▸ **TASK TO CARRY OUT**: Go through the data from its first line and retype each line, stopping once the line containing "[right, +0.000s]" has been retyped.

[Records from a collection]

....

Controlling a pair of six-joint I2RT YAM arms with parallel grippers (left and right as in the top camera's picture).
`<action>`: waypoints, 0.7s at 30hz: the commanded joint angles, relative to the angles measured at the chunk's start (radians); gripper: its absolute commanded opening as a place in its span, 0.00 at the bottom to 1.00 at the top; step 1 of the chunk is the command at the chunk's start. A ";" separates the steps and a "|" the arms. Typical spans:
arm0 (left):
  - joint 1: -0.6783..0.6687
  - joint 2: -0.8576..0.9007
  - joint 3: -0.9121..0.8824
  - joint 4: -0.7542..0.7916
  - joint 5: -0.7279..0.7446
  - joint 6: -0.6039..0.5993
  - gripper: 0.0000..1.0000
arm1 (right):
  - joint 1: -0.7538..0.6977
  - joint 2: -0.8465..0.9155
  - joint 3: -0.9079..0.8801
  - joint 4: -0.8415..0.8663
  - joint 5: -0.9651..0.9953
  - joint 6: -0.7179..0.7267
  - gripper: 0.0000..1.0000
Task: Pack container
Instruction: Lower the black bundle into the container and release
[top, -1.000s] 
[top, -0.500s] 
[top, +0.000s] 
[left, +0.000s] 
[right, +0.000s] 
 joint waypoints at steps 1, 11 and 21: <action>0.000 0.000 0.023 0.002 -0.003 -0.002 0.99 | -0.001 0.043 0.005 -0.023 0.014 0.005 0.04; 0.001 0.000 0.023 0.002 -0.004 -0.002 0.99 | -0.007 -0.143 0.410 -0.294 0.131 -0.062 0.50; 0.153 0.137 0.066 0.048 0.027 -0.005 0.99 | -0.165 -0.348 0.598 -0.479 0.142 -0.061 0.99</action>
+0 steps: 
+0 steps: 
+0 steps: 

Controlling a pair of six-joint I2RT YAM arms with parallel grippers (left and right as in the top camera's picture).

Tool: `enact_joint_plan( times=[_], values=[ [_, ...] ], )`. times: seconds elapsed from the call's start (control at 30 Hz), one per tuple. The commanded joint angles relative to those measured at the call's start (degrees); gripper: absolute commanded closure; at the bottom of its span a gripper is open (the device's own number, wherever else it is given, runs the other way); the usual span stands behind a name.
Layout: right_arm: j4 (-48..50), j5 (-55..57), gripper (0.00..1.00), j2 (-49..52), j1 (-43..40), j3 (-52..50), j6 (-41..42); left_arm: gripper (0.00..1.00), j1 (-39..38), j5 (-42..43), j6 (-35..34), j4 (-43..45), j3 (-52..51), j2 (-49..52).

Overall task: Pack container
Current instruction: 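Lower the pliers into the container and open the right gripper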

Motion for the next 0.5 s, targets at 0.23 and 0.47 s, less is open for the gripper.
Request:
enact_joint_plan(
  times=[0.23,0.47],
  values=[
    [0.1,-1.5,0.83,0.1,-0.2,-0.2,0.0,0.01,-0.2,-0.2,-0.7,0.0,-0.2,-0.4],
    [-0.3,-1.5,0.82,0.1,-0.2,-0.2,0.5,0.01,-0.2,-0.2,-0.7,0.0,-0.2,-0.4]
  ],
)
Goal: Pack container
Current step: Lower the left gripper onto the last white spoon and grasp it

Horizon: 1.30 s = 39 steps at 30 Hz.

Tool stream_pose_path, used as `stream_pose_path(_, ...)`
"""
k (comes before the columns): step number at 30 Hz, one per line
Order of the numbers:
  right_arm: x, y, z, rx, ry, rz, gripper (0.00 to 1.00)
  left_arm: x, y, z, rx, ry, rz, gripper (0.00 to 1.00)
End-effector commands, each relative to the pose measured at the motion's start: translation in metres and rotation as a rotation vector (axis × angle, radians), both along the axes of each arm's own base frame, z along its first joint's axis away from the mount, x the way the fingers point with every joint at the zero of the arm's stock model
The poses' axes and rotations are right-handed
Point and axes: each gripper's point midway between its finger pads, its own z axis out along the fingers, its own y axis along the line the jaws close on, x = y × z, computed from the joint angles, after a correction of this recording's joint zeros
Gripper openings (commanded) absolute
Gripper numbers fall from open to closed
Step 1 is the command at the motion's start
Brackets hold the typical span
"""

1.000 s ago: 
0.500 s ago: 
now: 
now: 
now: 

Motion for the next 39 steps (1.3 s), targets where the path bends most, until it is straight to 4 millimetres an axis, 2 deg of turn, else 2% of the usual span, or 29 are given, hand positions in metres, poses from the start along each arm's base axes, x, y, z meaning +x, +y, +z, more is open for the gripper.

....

▸ **TASK ANSWER**:
Controlling a pair of six-joint I2RT YAM arms with parallel grippers (left and right as in the top camera's picture).
`<action>`: waypoints, 0.7s at 30hz: the commanded joint angles, relative to the angles measured at the chunk's start (radians); gripper: its absolute commanded opening as a place in its span, 0.00 at the bottom to 1.00 at the top; step 1 of the chunk is the command at the chunk's start. A ";" separates the steps and a "|" the arms. Typical spans:
arm0 (left):
  - joint 1: -0.6783..0.6687
  - joint 2: -0.8576..0.9007
  - joint 3: -0.9121..0.8824
  - joint 4: -0.7542..0.7916
  - joint 5: -0.7279..0.7446
  - joint 6: -0.6039..0.5993
  - gripper: 0.0000..1.0000
arm1 (right):
  - joint 1: -0.7538..0.6977
  - joint 2: -0.8465..0.9155
  - joint 3: -0.9079..0.8801
  - joint 4: -0.8415..0.8663
  - joint 5: -0.9651..0.9953
  - joint 6: -0.7179..0.7267
  - gripper: 0.0000..1.0000
Task: Pack container
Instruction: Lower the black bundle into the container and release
[top, -1.000s] 
[top, -0.500s] 
[top, +0.000s] 
[left, +0.000s] 
[right, +0.000s] 

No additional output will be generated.